For there, on page 13, is a photo of "Super Mario" Draghi, formerly of Goldman Sachs and lately of the European Central Bank.
It was Draghi who said, famously, that he would do "whatever it takes" to save the financial system the elite had created.
"A rising tide raises all boats," is the old expression. Following the crisis of 2008-2009, Draghi, Yellen, and practically all of the world's central bankers got to work and flooded the markets with a sea of cash and credit.
Draghi added some $2.7 trillion over the last 43 months. The Fed added nearly $4 trillion.
But the tide raised some boats more than others. Yachts owned by bankers, stock market speculators, hedge fund managers, and FT readers, generally, have never seen such high waters.
But the container vessels, the oil ships, and the fishing boats - the working barges, skiffs, and slow-moving tugs of the real economy - have barely gotten off the bottom.
U.S. GDP was nearly $15 trillion in 2008. Now, it is almost $20 trillion - an increase of about a third.

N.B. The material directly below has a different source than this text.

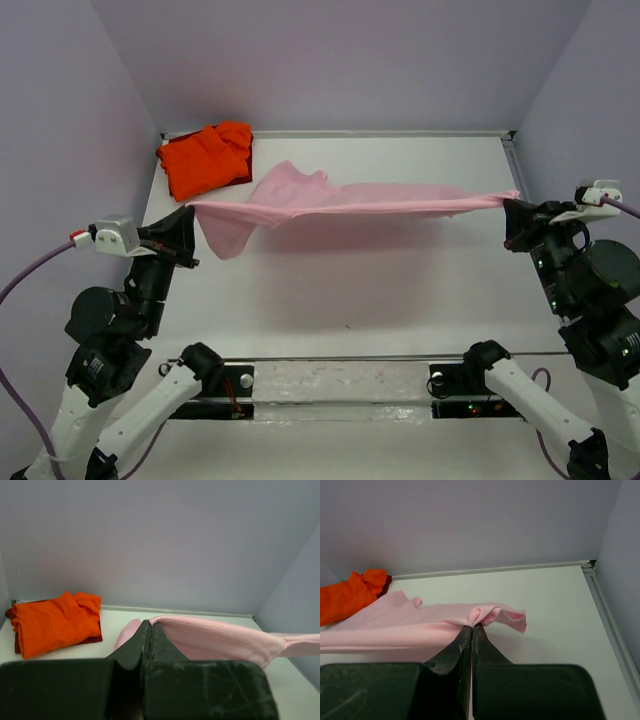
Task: Fold and stack the t-shirts
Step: Flatten out the crumpled T-shirt at the center of the board.
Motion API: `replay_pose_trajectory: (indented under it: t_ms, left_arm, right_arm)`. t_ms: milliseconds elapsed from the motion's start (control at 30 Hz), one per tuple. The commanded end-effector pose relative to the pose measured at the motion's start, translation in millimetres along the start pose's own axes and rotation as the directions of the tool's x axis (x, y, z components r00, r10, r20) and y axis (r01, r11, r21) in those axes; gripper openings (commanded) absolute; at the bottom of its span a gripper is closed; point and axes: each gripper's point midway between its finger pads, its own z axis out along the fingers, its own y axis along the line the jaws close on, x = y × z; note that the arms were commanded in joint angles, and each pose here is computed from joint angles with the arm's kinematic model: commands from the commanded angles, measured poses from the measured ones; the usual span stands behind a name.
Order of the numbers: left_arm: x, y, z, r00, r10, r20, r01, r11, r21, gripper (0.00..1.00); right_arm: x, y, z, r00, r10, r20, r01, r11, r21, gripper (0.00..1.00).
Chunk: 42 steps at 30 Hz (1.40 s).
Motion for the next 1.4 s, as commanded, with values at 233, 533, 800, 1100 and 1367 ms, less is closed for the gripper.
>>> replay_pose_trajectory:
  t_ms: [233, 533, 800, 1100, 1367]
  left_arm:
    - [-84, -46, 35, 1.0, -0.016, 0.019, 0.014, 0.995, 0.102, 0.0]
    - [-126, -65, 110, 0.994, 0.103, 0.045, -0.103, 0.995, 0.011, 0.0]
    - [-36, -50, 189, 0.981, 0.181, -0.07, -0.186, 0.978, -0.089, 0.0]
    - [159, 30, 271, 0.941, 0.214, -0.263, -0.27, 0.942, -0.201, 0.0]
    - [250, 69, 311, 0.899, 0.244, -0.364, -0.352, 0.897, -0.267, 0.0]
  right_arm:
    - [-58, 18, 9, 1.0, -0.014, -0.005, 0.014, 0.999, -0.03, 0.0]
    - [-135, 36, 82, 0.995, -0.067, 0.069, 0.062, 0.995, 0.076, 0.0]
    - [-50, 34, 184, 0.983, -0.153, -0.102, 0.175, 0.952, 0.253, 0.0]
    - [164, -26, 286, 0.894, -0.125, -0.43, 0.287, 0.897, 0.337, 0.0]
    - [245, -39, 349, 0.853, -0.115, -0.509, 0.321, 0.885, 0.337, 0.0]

Stocks, however, went up from a low of around 8,000 in the fall of 2008 to over 25,000 currently.
That's an increase of more than 3 times... or about nine times more than Main Street growth.
And now, Mario Draghi, following the lead of the Fed's Jerome Powell, is turning off the spigots.
The EU wants to return to "more normal financial conditions," says the FT. Both the FT's Deep State elite and the Trump administration's new insiders believe the economy is booming.
They think its bubble hide is tough enough to resist the pins of "normalized" monetary policies, trade wars, shooting wars, trillion-dollar deficits, the growing social welfare needs of aging populations... and a carnival of claptrap that goes on 24/7.
So far, they've been right.
But when the bubbles pop, they could find that there is a special place in Hell for them, too.